◆ Task goal
Leave out the pictures and give back all the entries exactly as written.

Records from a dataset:
******************************

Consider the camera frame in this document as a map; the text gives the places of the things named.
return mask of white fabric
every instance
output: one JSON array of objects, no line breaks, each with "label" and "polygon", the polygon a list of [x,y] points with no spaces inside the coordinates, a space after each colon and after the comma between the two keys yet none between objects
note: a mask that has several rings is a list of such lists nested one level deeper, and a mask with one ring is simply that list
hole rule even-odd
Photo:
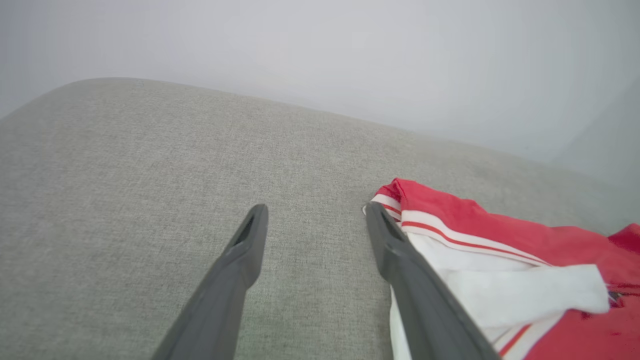
[{"label": "white fabric", "polygon": [[[426,235],[407,236],[496,351],[510,332],[517,332],[525,324],[540,323],[538,327],[543,329],[531,340],[534,343],[568,309],[590,313],[609,310],[607,288],[595,265],[537,267],[515,259],[452,249]],[[394,359],[410,360],[393,289],[389,323]]]}]

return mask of gray upholstery
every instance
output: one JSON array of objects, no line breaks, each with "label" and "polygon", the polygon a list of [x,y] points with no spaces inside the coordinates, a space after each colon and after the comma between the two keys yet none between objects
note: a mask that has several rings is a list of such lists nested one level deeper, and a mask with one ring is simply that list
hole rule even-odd
[{"label": "gray upholstery", "polygon": [[640,218],[628,194],[507,154],[214,90],[80,81],[0,120],[0,358],[148,358],[263,202],[236,359],[390,359],[361,208],[394,177],[548,225]]}]

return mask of red and white garment
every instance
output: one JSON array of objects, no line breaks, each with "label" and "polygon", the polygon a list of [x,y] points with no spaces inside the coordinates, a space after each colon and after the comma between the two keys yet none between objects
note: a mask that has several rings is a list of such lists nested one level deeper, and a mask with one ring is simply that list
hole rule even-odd
[{"label": "red and white garment", "polygon": [[[403,179],[372,201],[503,359],[640,359],[640,226],[547,227]],[[390,326],[394,359],[411,359],[393,293]]]}]

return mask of red garment
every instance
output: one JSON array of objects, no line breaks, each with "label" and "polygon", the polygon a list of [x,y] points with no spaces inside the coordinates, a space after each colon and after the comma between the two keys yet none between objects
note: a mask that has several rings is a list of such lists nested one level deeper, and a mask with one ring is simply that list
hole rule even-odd
[{"label": "red garment", "polygon": [[[399,216],[405,211],[413,218],[421,218],[415,216],[418,214],[441,220],[444,225],[419,220],[402,221],[401,227],[408,232],[434,234],[456,249],[519,259],[536,266],[595,264],[598,267],[616,300],[611,302],[608,313],[591,315],[569,310],[550,330],[545,329],[538,335],[532,334],[536,324],[515,329],[509,338],[500,342],[501,356],[515,357],[509,356],[509,351],[527,338],[531,344],[526,345],[528,353],[526,350],[522,353],[528,360],[640,359],[640,226],[637,224],[610,238],[573,226],[547,227],[487,213],[473,200],[459,199],[403,179],[395,179],[380,188],[376,198],[398,220],[408,218]],[[456,238],[447,236],[447,230],[442,227],[462,234]],[[525,345],[519,346],[522,351]]]}]

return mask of red fabric
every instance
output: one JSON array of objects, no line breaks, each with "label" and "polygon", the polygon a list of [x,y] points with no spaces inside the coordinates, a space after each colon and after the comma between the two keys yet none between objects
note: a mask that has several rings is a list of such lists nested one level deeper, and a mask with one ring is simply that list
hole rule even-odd
[{"label": "red fabric", "polygon": [[622,294],[602,315],[567,311],[527,359],[640,359],[640,226],[610,238],[578,227],[545,225],[487,213],[473,200],[395,179],[377,193],[438,217],[460,233],[497,241],[554,266],[596,264],[610,291]]}]

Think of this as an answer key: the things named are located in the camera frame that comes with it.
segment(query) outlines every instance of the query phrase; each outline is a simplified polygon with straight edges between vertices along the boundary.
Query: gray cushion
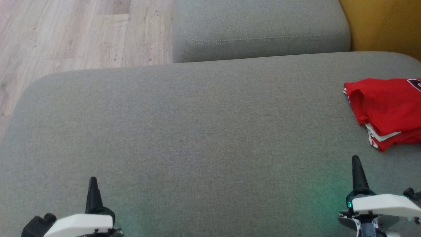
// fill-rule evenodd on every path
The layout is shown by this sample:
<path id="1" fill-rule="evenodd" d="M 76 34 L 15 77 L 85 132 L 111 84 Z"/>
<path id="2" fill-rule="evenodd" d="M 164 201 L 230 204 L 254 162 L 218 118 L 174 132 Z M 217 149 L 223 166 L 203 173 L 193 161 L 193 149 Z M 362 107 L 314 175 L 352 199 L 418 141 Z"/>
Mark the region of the gray cushion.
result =
<path id="1" fill-rule="evenodd" d="M 175 0 L 174 62 L 348 51 L 338 0 Z"/>
<path id="2" fill-rule="evenodd" d="M 83 213 L 96 176 L 131 237 L 353 237 L 336 219 L 351 156 L 374 191 L 399 194 L 421 189 L 421 147 L 370 147 L 344 82 L 420 75 L 408 56 L 348 52 L 46 76 L 0 149 L 0 230 Z"/>

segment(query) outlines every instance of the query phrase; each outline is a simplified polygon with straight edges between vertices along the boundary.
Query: wooden floor
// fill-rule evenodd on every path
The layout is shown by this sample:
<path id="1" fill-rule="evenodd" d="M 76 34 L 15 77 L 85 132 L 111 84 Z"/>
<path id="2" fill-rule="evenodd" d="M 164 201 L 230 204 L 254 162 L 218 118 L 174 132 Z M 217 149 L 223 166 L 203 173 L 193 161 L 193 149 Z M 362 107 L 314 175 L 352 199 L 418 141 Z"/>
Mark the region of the wooden floor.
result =
<path id="1" fill-rule="evenodd" d="M 50 74 L 171 63 L 172 0 L 0 0 L 0 138 Z"/>

******************************

◆ Task answer
Consider the camera frame in this document as a map; the text gives the places of the things named.
return mask of white fabric
every instance
output: one JSON array of objects, no line breaks, each with "label" and "polygon", the polygon a list of [x,y] points with no spaces inside the coordinates, a space after each colon and after the comma between the two keys yet none between objects
note: a mask that has several rings is a list of such lists nested one level deeper, and a mask with one ring is simply that list
hole rule even-odd
Photo:
[{"label": "white fabric", "polygon": [[[426,235],[407,236],[496,351],[510,332],[517,332],[525,324],[540,323],[538,327],[543,329],[531,340],[534,343],[568,309],[590,313],[609,310],[607,288],[595,265],[537,267],[515,259],[452,249]],[[394,359],[410,360],[393,289],[389,323]]]}]

return mask of gray upholstery
every instance
output: one JSON array of objects, no line breaks, each with "label" and "polygon", the polygon a list of [x,y] points with no spaces inside the coordinates, a space after each colon and after the comma between the two keys yet none between objects
note: a mask that has several rings is a list of such lists nested one level deeper, and a mask with one ring is simply that list
hole rule even-odd
[{"label": "gray upholstery", "polygon": [[640,218],[628,194],[507,154],[214,90],[80,81],[0,120],[0,358],[148,358],[263,202],[236,359],[390,359],[361,208],[394,177],[548,225]]}]

return mask of red and white garment
every instance
output: one JSON array of objects, no line breaks, each with "label" and "polygon", the polygon a list of [x,y] points with no spaces inside the coordinates, a space after each colon and after the comma between the two keys yet none between objects
note: a mask that has several rings is a list of such lists nested one level deeper, and a mask with one ring is simply that list
hole rule even-odd
[{"label": "red and white garment", "polygon": [[[403,179],[372,201],[503,359],[640,359],[640,226],[547,227]],[[390,326],[394,359],[411,359],[393,293]]]}]

return mask of red garment
every instance
output: one JSON array of objects, no line breaks, each with "label" and "polygon", the polygon a list of [x,y] points with no spaces inside the coordinates, a space after each colon and after the comma between the two keys yet none between objects
note: a mask that has several rings is a list of such lists nested one level deeper, and a mask with one ring is simply that list
hole rule even-odd
[{"label": "red garment", "polygon": [[[399,216],[405,211],[413,218],[421,218],[415,216],[418,214],[441,220],[444,225],[419,220],[402,221],[401,227],[408,232],[434,234],[456,249],[519,259],[536,266],[595,264],[598,267],[616,300],[611,302],[608,313],[591,315],[569,310],[550,330],[545,329],[538,335],[532,334],[536,324],[515,329],[509,338],[500,342],[501,356],[515,357],[509,356],[509,351],[527,338],[531,344],[526,345],[528,353],[526,350],[522,353],[528,360],[640,359],[640,226],[637,224],[610,238],[573,226],[547,227],[487,213],[473,200],[459,199],[403,179],[395,179],[380,188],[376,198],[398,220],[408,218]],[[456,238],[447,236],[447,230],[442,227],[462,234]],[[525,345],[519,346],[522,351]]]}]

return mask of red fabric
every instance
output: one JSON array of objects, no line breaks, each with "label" and "polygon", the polygon a list of [x,y] points with no spaces inside the coordinates, a space after each colon and after the comma between the two keys yet none between objects
note: a mask that has several rings is a list of such lists nested one level deeper, and a mask with one ring is simply that list
hole rule even-odd
[{"label": "red fabric", "polygon": [[622,294],[602,315],[567,311],[527,359],[640,359],[640,226],[610,238],[578,227],[545,225],[487,213],[473,200],[395,179],[377,193],[438,217],[460,233],[497,241],[554,266],[596,264],[610,291]]}]

Think of this as an answer key: the things named are located in the camera frame that comes with it.
segment(query) outlines every instance of the query phrase; each outline is a simplified polygon with straight edges between vertices along the boundary.
Query: gray cushion
// fill-rule evenodd on every path
The layout is shown by this sample:
<path id="1" fill-rule="evenodd" d="M 76 34 L 15 77 L 85 132 L 111 84 Z"/>
<path id="2" fill-rule="evenodd" d="M 164 201 L 230 204 L 254 162 L 218 118 L 174 132 Z M 217 149 L 223 166 L 203 173 L 193 161 L 193 149 Z M 362 107 L 314 175 L 352 199 L 418 141 Z"/>
Mark the region of the gray cushion.
result =
<path id="1" fill-rule="evenodd" d="M 175 0 L 174 62 L 348 51 L 338 0 Z"/>
<path id="2" fill-rule="evenodd" d="M 83 213 L 96 176 L 131 237 L 353 237 L 336 219 L 351 156 L 374 191 L 399 194 L 421 189 L 421 147 L 370 147 L 344 82 L 420 75 L 408 56 L 348 52 L 46 76 L 0 149 L 0 230 Z"/>

segment(query) outlines every instance of the query phrase; each outline is a simplified polygon with straight edges between vertices along the boundary.
Query: wooden floor
// fill-rule evenodd on every path
The layout is shown by this sample:
<path id="1" fill-rule="evenodd" d="M 76 34 L 15 77 L 85 132 L 111 84 Z"/>
<path id="2" fill-rule="evenodd" d="M 164 201 L 230 204 L 254 162 L 218 118 L 174 132 Z M 217 149 L 223 166 L 203 173 L 193 161 L 193 149 Z M 362 107 L 314 175 L 352 199 L 418 141 Z"/>
Mark the region of the wooden floor.
result =
<path id="1" fill-rule="evenodd" d="M 50 74 L 171 63 L 172 0 L 0 0 L 0 138 Z"/>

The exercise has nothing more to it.